_Problem requirements_: Print the listing below from its opening line through the line holding "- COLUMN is", both ends included.

_Given information_:
──────

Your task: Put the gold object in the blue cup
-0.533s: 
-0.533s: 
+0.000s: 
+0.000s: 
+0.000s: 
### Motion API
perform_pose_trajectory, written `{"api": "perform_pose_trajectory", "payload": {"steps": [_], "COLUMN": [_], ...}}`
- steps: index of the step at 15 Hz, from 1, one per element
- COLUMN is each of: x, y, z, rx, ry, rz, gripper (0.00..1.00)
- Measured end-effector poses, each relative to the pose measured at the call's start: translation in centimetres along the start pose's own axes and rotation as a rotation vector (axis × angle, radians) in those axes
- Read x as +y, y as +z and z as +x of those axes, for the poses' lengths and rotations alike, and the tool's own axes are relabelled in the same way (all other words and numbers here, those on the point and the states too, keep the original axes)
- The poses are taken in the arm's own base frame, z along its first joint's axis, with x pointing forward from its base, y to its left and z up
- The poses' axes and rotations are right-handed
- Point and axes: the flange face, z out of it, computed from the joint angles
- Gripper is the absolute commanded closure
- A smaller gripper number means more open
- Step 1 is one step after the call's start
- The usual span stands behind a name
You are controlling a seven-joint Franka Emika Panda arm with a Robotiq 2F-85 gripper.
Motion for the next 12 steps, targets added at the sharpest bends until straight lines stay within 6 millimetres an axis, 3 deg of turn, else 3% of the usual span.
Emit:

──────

_Task result_:
Your task: Put the gold object in the blue cup
-0.533s: 
-0.533s: 
+0.000s: 
+0.000s: 
+0.000s: 
### Motion API
perform_pose_trajectory, written `{"api": "perform_pose_trajectory", "payload": {"steps": [_], "COLUMN": [_], ...}}`
- steps: index of the step at 15 Hz, from 1, one per element
- COLUMN is each of: x, y, z, rx, ry, rz, gripper (0.00..1.00)

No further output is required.